For the most part, it’s a personal preference for how clean they want their locks to be.
“Everyone has a different threshold for how oily or textured they want their hair to be,” says Webb. “I tell people, ‘Sweat is like salt, right? You get texture, some of which are all-natural, and you can get away with it, but that’s also the beauty of dry shampoo. It refreshes and gives volume at the roots.
To breathe new life into your style, Webb advises spraying dry shampoo where oil and dirt usually accumulate: just at the roots. Spray onto the hairline and back of the head, then lift and spritz small sections of hair. “Spray 3 to 4 inches from the head,” she says.
You can also use dry shampoo as a preventative step. “I will ask my stylists to use it on a completely fresh look for volume,” she says. “You can also spray it before bed, and it will absorb some of the excess oil overnight. It’s like actively working to keep your style.”

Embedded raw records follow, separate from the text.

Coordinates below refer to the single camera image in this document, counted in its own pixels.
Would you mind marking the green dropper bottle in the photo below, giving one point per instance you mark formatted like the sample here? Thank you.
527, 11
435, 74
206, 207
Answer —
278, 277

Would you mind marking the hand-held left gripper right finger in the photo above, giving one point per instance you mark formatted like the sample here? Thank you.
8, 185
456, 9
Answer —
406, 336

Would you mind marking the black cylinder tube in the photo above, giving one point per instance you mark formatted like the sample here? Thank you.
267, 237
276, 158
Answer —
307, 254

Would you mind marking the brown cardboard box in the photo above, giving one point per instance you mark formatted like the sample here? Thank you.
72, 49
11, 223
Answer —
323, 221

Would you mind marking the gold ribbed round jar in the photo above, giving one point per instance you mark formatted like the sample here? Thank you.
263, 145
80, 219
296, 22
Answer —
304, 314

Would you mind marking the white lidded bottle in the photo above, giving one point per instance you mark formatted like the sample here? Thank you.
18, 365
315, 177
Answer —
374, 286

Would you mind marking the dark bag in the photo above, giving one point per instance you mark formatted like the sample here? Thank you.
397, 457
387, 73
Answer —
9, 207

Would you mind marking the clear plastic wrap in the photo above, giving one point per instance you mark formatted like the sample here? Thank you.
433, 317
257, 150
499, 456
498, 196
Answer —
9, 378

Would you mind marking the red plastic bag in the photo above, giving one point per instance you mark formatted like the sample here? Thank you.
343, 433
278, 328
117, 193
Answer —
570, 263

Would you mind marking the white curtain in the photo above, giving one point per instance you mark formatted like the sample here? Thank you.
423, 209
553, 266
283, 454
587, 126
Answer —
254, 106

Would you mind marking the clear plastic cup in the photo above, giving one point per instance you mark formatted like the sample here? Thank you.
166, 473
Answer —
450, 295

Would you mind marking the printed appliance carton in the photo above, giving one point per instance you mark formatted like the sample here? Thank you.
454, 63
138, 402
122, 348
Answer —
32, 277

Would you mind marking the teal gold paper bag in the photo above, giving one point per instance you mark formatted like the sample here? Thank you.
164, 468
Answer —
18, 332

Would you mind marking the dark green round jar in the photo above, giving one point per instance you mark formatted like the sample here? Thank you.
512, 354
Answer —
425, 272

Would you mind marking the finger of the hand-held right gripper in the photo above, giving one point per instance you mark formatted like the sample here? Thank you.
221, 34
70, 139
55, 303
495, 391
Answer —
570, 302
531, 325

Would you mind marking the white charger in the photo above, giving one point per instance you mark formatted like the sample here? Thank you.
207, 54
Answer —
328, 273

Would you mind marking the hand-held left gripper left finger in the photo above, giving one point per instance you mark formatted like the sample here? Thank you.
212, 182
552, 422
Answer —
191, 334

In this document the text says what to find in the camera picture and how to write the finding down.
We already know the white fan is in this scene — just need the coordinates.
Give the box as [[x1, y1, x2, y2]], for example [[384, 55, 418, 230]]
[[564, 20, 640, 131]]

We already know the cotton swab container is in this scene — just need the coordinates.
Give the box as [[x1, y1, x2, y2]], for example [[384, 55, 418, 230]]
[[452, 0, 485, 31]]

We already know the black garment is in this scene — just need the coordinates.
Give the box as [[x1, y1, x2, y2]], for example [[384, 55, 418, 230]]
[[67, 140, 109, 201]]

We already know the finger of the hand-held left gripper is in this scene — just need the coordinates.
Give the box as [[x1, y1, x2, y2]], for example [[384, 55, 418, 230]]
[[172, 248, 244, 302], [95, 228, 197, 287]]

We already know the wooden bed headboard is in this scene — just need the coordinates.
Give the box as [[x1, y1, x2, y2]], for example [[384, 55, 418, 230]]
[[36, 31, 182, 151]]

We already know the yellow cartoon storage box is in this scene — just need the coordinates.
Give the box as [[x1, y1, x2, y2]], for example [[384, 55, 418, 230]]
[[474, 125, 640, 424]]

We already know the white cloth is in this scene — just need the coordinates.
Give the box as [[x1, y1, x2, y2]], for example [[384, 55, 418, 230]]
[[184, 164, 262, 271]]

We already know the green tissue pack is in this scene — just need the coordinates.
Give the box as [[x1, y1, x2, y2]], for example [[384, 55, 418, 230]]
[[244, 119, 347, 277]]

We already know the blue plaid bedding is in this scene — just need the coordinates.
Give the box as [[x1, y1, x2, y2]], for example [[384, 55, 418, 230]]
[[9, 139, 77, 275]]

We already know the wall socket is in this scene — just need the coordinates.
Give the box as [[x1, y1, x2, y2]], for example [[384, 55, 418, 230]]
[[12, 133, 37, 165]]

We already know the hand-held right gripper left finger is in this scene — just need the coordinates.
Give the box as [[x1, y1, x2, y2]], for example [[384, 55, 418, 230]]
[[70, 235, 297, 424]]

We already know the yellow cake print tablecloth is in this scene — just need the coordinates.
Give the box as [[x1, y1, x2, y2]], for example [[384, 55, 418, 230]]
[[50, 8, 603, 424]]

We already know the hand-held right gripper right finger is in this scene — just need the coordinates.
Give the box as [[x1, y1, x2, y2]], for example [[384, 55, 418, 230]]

So how do you know when it’s time to shampoo?
“If today is day five and your style is falling apart, wash,” Webb says. “Otherwise, do something fun to change that. Use dry shampoo. Make a parting in another place, braid a side braid, make a bun. If you’re good at disguise, great, and you often get the most compliments when you’re doing something out of the ordinary.”
trend and stigma
In recent years, it has become fashionable to leave the hair longer without shampooing, and more and more people go a week or more between shampoos.
“Many of my patients worry about washing their hair too often, but they need to wash their hair more often!” Goh says.
But longer may be perfectly acceptable. Caroline Lynch, an information technology consultant from Michigan, believes that she can put down a shampoo bottle almost every day. “Because I have thick, curly hair, and more of it than most people, I started washing my hair less a few years ago,” she says. “I kept pushing back the date when I saw I could.”
She washes her hair about once a week. “Shampooing less frequently has improved the quality of my hair because I don’t damage or dry it out with shampoo and then with styling tools like blow dryers, irons, and curlers,” she says. “It also saves money to buy better quality shampoo and conditioner since I use them less often.”
However, Lynch likes to keep quiet about his once-a-week habit.
“I get a lot of compliments on my hair, and the stylists always tell me how healthy it is, so I think I’m in good shape,” she says. “But I’m still nervous to tell people about frequency because of the stigma or people who think I’m dirty for not washing more often.”